Carlo Ginzburg, “Clues: Roots of a Scientific Paradigm” (1979)

In the essay from which this passage is taken, Carlo Ginzburg lays out the theoretical underpinnings of what has come to be called, and largely thanks to Ginzburg’s efforts, microhistory. In particular, Ginzburg adopts what he calls a “semiotic paradigm” (284). As with the Morellian method described above, what this semiotic approach involves is a “deciphering of signs” (281). The earlobes as painted by Botticelli, the clues left behind at a crime scene, or the symptoms a patient presents to their doctor, each are a sign for something else, and something that is the real target of the investigation—determining whether the painting is an original or a forgery, identifying the criminal, or diagnosing the illness. In the context of doing history, Ginzburg has adopted a similar approach. In his book The Cheese and the Worms, for instance, Ginzburg takes up the heresy trial of a 16th century miller, Menocchio.
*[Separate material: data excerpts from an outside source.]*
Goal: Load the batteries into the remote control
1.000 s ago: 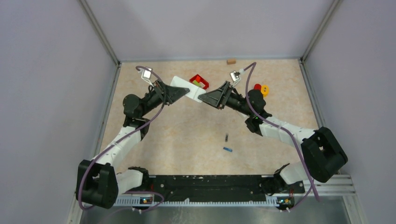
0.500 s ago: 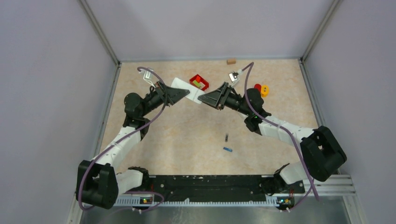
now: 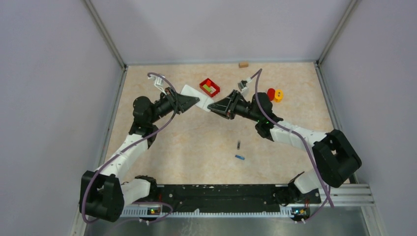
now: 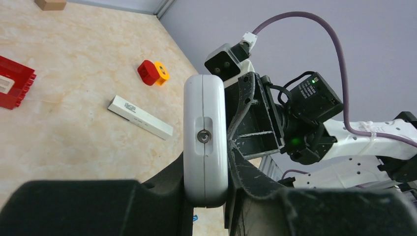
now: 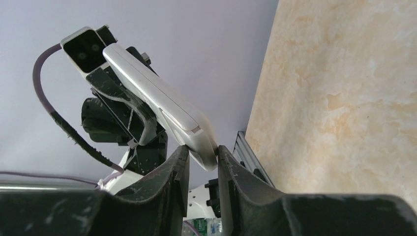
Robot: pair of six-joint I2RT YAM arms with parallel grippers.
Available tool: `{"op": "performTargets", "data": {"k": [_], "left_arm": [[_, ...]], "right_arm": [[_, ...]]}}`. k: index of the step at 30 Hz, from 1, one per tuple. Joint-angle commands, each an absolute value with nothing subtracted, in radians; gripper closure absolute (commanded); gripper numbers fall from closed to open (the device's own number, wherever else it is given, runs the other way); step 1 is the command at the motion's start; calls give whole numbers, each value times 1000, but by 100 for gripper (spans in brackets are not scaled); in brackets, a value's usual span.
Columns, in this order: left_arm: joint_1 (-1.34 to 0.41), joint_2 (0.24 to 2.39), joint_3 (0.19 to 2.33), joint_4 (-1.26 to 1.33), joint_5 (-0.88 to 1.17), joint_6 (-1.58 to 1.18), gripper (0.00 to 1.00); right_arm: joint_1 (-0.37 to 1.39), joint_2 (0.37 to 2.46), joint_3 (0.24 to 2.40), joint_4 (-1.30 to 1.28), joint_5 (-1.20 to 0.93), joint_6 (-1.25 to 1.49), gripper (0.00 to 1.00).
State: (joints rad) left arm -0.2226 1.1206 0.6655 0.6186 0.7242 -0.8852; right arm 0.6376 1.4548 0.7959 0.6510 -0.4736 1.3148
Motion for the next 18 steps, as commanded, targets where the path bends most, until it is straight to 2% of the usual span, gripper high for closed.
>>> {"op": "performTargets", "data": {"k": [1,5,18], "left_arm": [[-219,1081,681,602,689,-799,100],[-221,1074,687,563,678,-764,100],[-222,1077,702,536,703,-758,100]], "right_arm": [[647,1475,850,636,-491,1357,75],[647,1483,873,595,-494,1346,79],[650,1508,900,634,-514,1353,78]]}}
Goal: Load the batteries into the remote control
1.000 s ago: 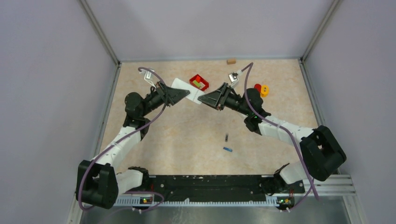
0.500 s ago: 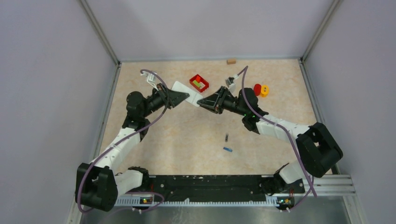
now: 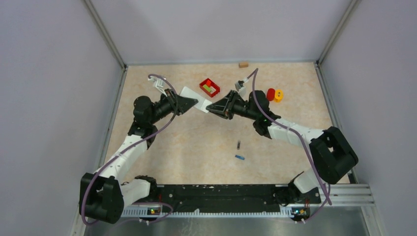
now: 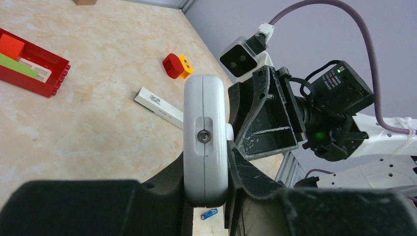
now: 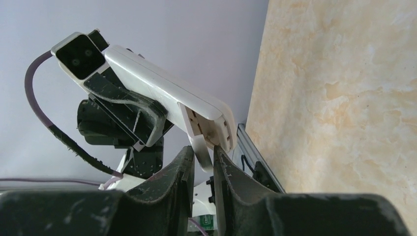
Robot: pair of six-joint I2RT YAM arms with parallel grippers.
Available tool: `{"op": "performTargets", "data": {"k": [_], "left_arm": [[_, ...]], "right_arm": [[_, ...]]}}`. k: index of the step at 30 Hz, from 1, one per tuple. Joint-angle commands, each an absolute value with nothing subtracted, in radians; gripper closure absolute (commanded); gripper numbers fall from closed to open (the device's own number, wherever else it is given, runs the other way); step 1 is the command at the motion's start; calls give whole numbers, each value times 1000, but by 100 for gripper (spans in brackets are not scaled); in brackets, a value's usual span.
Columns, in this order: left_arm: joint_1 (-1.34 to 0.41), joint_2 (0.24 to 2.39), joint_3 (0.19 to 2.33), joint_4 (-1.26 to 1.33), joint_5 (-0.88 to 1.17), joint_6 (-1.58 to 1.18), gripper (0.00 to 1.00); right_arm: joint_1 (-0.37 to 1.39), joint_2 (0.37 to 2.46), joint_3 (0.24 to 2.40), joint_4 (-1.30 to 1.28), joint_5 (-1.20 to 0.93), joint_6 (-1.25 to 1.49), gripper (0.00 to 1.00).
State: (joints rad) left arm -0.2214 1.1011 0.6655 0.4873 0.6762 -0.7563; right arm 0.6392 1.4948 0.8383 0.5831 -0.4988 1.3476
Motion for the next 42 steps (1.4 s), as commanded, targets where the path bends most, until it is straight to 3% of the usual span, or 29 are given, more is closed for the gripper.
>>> {"op": "performTargets", "data": {"k": [1,6,9,11,17,22,28,42], "left_arm": [[-222,1077,702,540,709,-763,100],[-222,1075,701,547,734,-767,100],[-222,1062,697,521,704,-748,100],[-221,1049,700,474,657,-721,100],[-221,1036,711,335,521,-661,100],[-221,1032,708,302,490,-650,100],[-221,1031,708,329,541,-658,100],[-221,1048,698,533,779,-732,100]], "right_arm": [[651,1510,899,645,-514,1354,78],[659,1523,897,702,-512,1362,76],[661,1522,900,701,-510,1355,94],[661,1513,895,694,-506,1347,100],[660,1452,877,591,-469,1265,100],[615,1369,839,339,-398,1096,100],[468,1311,748,42,-338,924,100],[396,1307,560,-111,-157,808,100]]}}
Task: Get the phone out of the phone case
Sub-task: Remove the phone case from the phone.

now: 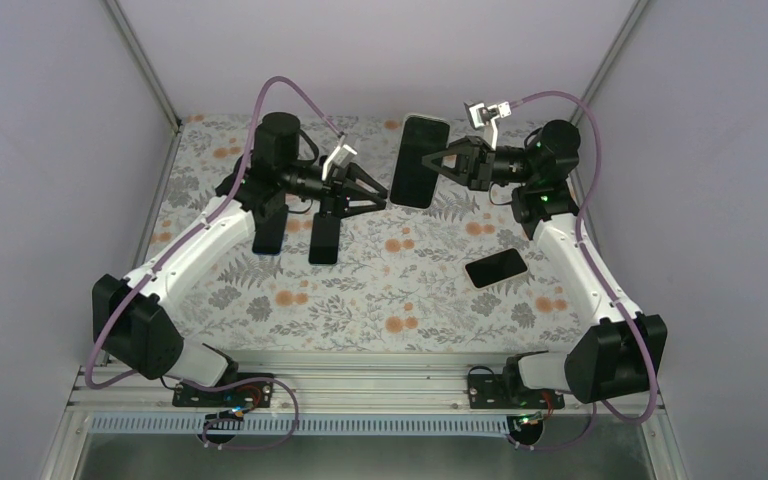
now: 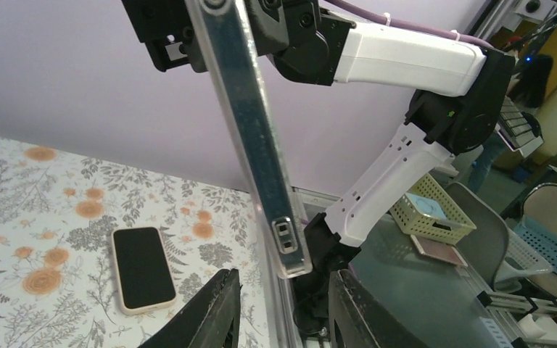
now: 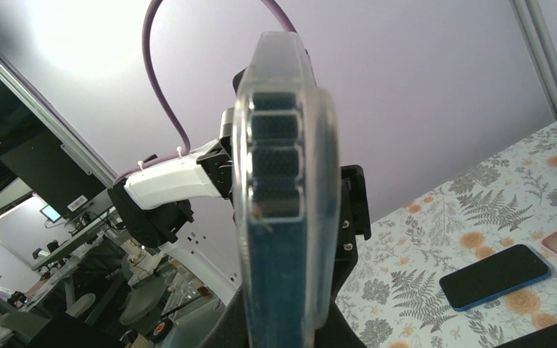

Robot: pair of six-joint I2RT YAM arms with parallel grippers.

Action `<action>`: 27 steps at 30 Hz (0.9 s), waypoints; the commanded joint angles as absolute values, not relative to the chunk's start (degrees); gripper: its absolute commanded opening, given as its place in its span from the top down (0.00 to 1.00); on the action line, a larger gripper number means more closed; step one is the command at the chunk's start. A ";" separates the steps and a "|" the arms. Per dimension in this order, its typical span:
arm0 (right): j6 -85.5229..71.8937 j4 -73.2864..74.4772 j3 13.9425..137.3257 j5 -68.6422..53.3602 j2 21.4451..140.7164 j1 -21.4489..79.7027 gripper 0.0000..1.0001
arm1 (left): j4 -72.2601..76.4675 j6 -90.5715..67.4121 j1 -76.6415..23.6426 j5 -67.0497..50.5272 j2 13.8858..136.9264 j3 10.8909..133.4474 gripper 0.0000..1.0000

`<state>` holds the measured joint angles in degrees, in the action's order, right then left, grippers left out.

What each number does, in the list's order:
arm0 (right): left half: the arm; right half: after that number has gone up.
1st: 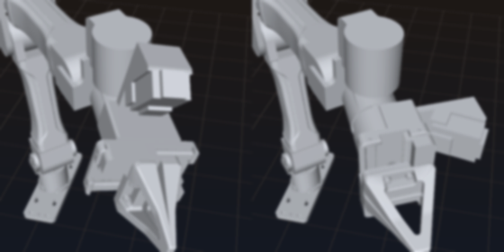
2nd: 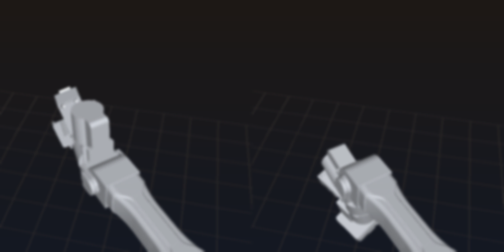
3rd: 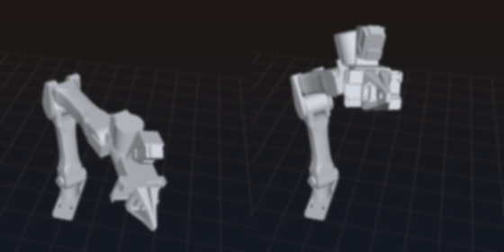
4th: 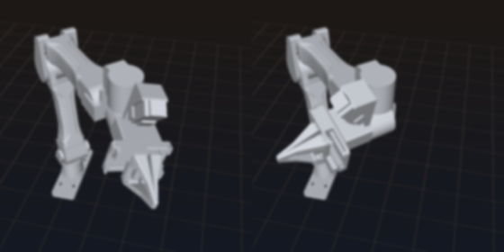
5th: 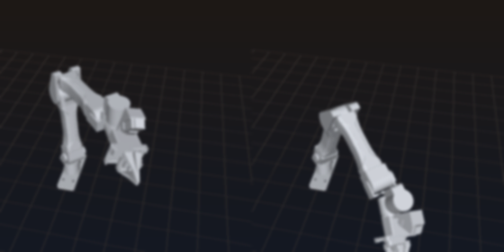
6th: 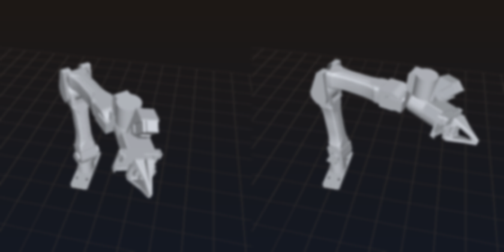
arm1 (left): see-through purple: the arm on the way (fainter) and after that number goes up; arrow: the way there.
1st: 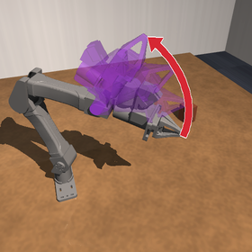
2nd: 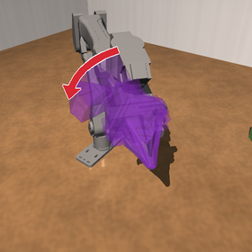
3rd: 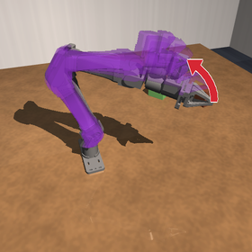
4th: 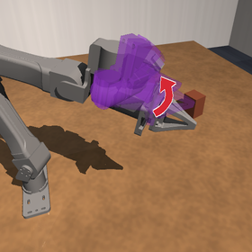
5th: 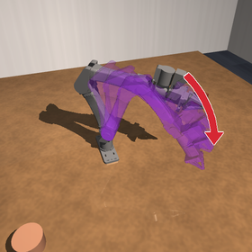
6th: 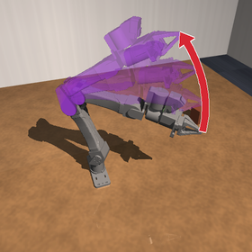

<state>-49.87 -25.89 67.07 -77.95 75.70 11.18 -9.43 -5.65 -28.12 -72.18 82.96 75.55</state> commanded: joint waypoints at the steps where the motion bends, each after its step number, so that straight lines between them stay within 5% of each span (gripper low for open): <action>1: -47.11 -24.60 69.32 -75.76 74.66 11.12 0.96 | -7.69 -5.45 -28.60 -74.38 81.41 74.83 0.69; 9: -47.02 -24.83 68.78 -76.00 74.51 11.15 0.96 | -8.44 -6.13 -29.09 -71.88 82.61 76.20 0.71; 19: -53.78 -33.53 66.66 -78.13 74.19 11.16 0.96 | -8.88 -7.35 -28.11 -64.82 83.28 75.63 0.90; 27: -57.25 -38.04 65.32 -79.26 73.83 11.37 0.96 | -8.50 -9.11 -27.38 -61.73 84.45 75.89 0.93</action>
<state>-52.60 -31.86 65.25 -76.99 75.70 10.79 -8.62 -8.40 -28.62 -68.05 82.98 75.20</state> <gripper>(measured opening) 0.076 0.084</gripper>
As Ginzburg later describes the perspective one could take of this project, as one that “could have been a simple footnote in a hypothetical monograph on the Protestant Reformation in the Friuli,” and a footnote that Ginzburg transformed into a book” (Ginzburg 2012: 203). Now this footnote, or the “negligible details” of a simple 16th century miller could be taken, on the semiotic paradigm Ginzburg adopts, to be a sign for something else, and in this case the religious beliefs of peasants of the Friuli region. This approach to history has come to be called microhistory.